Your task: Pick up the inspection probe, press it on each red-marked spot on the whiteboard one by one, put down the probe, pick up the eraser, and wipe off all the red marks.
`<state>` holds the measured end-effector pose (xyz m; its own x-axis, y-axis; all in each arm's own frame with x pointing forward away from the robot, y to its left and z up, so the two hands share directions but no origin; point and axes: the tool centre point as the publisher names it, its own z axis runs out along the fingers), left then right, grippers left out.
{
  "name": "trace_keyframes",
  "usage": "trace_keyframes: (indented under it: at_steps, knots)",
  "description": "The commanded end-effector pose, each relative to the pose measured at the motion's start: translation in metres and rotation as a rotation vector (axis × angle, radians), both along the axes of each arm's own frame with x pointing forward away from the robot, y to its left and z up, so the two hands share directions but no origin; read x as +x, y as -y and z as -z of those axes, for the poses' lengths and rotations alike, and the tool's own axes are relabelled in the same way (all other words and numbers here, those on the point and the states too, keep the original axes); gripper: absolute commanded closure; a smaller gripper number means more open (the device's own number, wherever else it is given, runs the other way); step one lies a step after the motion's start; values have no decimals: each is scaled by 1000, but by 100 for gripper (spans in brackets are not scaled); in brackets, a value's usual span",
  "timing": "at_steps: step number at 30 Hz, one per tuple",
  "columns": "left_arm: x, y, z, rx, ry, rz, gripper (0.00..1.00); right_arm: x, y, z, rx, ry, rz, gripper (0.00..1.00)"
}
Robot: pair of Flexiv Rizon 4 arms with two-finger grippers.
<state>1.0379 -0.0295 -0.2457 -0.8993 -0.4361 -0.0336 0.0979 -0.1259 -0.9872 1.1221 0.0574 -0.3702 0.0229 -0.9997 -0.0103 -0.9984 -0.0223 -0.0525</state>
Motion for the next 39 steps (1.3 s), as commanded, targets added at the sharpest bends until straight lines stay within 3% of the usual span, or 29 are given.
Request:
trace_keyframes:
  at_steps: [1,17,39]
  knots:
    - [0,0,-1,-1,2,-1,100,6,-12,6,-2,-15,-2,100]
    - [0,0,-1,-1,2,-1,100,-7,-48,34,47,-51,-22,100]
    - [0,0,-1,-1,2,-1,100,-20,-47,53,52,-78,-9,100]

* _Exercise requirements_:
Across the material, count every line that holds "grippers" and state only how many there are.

* _Task result_:
2